Late spring in lower Manhattan: twilight, taxicabs, the blab of the pave. Downstairs in the Village Vanguard, the Fred Hersch Trio tumbles into a sinuous piece dedicated, the pianist explains, to the late Joe Henderson, with whom he played in this room on many occasions. “Phantom of the Bopera” is a bright-swinging workout, and the group leans into it with abandon. Hersch seems deeply focused, his composure at the piano belying the frenzied tenor of the tune. In semidarkness, dozens of heads bob in time.

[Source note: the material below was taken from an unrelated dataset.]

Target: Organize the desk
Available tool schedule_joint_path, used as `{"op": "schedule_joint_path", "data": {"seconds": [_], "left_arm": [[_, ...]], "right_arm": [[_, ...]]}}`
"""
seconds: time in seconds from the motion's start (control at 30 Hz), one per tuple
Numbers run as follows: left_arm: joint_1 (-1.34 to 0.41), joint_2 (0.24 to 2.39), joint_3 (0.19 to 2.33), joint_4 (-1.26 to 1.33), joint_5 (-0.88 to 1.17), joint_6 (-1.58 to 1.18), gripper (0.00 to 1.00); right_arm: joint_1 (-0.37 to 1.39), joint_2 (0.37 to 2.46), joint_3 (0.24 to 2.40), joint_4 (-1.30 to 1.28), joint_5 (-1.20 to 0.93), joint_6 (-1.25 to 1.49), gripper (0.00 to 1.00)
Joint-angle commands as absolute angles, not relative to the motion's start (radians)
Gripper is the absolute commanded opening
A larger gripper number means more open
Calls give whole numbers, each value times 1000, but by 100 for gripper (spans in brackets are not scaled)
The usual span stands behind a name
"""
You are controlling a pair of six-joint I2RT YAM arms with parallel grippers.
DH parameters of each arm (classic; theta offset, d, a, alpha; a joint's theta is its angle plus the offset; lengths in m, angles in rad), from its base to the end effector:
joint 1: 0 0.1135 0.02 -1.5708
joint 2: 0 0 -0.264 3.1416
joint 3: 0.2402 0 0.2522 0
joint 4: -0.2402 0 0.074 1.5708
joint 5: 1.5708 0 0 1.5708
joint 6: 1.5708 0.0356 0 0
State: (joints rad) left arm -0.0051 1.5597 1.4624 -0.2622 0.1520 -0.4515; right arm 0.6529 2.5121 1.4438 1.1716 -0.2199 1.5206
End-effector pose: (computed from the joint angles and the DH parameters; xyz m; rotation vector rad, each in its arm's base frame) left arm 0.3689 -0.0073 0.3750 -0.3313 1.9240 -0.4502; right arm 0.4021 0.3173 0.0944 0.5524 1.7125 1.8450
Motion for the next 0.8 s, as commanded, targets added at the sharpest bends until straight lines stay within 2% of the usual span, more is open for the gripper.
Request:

It’s hardly an extraordinary scene-the Vanguard has weathered thousands of nights like this one-but for Hersch the gig signals both an overdue reprise and a harbinger of things to come. The pianist, best known for solo interpretations of the American songbook, is introducing a new trio here, and documenting its debut. The results will comprise The Fred Hersch Trio: Live at the Village Vanguard on Palmetto at the start of the new year. And as the group tours exhaustively in spring 2003, Hersch will also oversee the release of Songs & Lullabies (Sunnyside), a selection of his songs with lyrics-and the premiere of his Leaves of Grass, an evening-length suite inspired by the poems of Walt Whitman. “I’ve got a lot of pretty interesting things coming up,” Hersch says, simply and with a satisfied air.

Given the subtle sophistication of Hersch’s recent output (six luminous albums on Nonesuch since 1995), one might be forgiven for assuming that his manner tends toward reticence and politesse. In fact, the pianist is voluble and unself-conscious. This disposition, coupled with a battery of strong opinions (on everything from the output of fellow musicians to the merits of professional tennis players) makes for ceaselessly animated, engagingly discursive conversation. But two weeks after the Vanguard run, at ease in the living room of his SoHo loft, Hersch abidingly focuses on his own career.

“When I was a little boy,” he says, “there was only classical music in the house. I would go to our little Lester baby grand and I would try to get the same sound that [Anton] Rubinstein got, or that Glenn Gould got. I couldn’t do it. And when I was 10, my parents-I spent many years in therapy over this one-bought this Baldwin piano instead of a Steinway. We certainly could have afforded a Steinway in the mid-’60s. From then on, my interest in playing classical music just sank. Because I could never get the sound that I heard.”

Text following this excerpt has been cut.